Check every line below for the word "measured" and give only the number of lines where it appears.

* Supplied information *
=-=-=
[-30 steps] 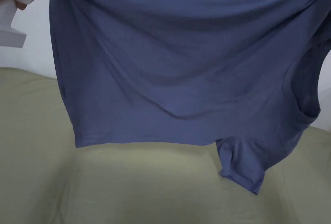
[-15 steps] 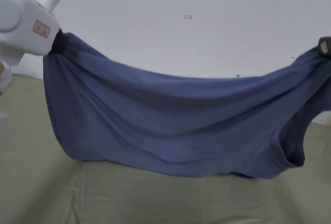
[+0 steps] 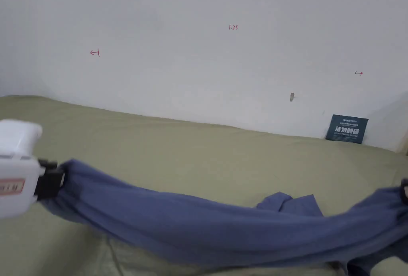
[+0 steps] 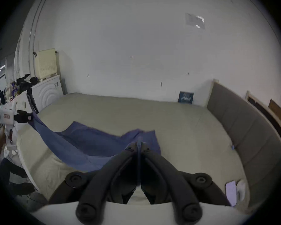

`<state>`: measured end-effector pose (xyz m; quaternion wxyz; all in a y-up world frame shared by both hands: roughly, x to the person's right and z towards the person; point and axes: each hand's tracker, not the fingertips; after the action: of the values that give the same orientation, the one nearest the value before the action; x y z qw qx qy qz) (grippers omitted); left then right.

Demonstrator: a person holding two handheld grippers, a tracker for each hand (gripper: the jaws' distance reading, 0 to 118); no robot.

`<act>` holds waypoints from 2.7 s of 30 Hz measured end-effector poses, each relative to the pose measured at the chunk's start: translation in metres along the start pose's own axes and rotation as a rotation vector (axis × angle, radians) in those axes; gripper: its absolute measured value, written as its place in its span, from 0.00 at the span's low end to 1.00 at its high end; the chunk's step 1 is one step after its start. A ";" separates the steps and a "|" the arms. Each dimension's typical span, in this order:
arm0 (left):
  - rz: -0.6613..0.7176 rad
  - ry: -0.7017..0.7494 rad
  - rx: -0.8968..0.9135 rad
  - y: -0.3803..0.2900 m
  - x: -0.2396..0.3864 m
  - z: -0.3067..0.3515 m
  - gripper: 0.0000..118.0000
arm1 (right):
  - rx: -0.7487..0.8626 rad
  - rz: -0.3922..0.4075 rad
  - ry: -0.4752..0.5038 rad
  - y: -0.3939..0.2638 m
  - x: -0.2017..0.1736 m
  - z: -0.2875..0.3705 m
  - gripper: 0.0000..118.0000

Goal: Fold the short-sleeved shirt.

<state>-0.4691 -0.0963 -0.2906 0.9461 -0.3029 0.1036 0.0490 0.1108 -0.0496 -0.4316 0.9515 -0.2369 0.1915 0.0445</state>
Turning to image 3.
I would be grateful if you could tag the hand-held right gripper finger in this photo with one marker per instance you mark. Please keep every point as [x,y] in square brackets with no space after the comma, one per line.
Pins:
[404,190]

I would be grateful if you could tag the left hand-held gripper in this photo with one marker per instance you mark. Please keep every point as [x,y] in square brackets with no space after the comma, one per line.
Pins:
[16,174]

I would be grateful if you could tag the blue shirt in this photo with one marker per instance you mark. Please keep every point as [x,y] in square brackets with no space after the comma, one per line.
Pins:
[204,225]

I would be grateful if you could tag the dark blue sign card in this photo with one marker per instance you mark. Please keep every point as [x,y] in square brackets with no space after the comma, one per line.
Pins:
[347,129]

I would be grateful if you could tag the bed with pale green sheet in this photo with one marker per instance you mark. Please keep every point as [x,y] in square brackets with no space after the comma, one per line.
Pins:
[178,148]
=-=-=
* Completed exercise *
2